Edge server changes the destination address to [Powerful.Node.Private.IP]:80 using the kernel’s DNAT mechanism. This happens in the pre-routing stage. iptables -t nat -A PREROUTING -p tcp -m multiport --dports 80,443 -d [SLIM.EDGE.PUBLIC.IP] -j DNAT --to-destination [POWERFUL.NODE.PRIVATE.IP]
Note that unlike other proxy setups, there is no masquerading (iptables’ MASQUERADE action) in place, because we want to preserve the original source IP.
The kernel will pass on the incoming traffic to edge server’s WireGuard interface. By default, forwarding traffic is not allowed, and a forwarding rule has to be added explicitly. iptables -t filter -A FORWARD -o [SLIM.EDGE.WIREGUARD.INTERFACE] -j ACCEPT
Here [SLIM.EDGE.WIREGUARD.INTERFACE] is the slim node’s WireGuard interface, such as wg0.
Also remember to enable the net.ipv4.ip_forward toggle. This is pretty routing, so I won’t get into details.

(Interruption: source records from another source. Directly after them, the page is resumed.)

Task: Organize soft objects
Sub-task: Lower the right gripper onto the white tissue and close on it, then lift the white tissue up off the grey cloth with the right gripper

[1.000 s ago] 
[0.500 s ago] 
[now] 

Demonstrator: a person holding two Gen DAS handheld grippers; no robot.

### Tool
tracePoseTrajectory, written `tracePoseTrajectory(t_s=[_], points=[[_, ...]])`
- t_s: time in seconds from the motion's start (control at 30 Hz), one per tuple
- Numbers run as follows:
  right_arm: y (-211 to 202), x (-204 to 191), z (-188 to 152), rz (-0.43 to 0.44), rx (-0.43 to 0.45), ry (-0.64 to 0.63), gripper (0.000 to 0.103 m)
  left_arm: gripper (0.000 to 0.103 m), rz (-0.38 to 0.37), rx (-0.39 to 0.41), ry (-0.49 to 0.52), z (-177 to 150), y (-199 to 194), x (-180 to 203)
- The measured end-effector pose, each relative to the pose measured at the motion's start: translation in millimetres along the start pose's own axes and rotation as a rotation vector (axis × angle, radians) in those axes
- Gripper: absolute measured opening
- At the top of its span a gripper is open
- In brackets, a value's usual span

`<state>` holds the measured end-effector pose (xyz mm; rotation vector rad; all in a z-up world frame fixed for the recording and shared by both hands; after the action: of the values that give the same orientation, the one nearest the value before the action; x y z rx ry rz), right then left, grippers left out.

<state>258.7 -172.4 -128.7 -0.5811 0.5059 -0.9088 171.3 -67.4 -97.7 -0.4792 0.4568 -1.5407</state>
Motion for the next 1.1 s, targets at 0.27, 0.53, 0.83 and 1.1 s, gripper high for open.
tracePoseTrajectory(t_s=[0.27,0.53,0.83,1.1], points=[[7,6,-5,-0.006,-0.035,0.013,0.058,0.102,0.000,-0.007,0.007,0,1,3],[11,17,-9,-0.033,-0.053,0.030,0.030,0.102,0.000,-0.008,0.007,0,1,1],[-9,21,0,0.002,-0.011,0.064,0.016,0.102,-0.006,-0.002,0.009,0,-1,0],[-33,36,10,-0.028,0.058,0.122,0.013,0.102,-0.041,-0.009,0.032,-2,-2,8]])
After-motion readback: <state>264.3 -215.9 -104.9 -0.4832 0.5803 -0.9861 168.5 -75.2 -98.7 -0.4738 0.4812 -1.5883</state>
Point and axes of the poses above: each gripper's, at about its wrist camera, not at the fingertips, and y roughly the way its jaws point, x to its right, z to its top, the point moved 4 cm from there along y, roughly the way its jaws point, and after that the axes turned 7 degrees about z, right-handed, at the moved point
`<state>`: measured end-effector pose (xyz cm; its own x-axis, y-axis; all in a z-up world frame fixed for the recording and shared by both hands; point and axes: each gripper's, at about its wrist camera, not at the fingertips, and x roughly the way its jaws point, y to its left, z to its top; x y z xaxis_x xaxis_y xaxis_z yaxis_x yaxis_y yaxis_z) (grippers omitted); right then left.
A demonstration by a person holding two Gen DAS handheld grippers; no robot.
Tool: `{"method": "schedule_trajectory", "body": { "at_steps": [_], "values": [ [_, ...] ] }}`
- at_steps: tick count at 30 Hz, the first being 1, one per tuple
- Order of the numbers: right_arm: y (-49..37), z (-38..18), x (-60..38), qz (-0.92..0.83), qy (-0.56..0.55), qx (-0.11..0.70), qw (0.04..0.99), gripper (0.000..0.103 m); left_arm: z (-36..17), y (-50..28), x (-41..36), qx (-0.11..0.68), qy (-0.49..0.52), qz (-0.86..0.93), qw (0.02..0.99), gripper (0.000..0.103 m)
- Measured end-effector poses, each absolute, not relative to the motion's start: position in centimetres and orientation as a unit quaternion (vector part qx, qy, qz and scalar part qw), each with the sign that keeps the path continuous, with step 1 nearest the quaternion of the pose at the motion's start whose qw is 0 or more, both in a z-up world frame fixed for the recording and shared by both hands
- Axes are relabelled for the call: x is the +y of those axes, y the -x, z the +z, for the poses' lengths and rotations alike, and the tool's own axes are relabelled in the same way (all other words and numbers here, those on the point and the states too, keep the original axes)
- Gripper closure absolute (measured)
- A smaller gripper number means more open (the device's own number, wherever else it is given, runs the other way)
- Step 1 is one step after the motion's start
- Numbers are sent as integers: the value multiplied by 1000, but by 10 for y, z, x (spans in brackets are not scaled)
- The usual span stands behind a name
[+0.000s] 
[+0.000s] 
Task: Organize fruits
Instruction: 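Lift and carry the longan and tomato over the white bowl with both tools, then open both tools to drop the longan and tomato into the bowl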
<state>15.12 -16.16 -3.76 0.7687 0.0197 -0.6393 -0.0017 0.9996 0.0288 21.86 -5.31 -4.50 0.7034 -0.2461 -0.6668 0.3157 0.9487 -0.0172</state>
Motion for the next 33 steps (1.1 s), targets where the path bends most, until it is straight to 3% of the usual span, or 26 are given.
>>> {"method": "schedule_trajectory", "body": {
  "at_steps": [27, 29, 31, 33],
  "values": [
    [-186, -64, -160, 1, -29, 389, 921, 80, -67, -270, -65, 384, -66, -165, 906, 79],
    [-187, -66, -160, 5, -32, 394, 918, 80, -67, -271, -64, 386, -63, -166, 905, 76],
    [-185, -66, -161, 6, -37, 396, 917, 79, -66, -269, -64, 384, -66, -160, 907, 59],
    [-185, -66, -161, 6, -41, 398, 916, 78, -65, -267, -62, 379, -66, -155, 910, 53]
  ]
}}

Powerful node will receive the traffic on their WireGuard interface, and since the ingress controller (or HTTP server, or whatever daemon you are trying to forward the traffic to) is listening on the host interface with a wildcard address (0.0.0.0), the forwarded packets will be handled just like direct ones, with the client’s source IP addresses in tact.
Outgoing traffic
The powerful node will probably reply with a packet from [Powerful.Node.Private.IP]:80 to [Client.IP]:(source-port).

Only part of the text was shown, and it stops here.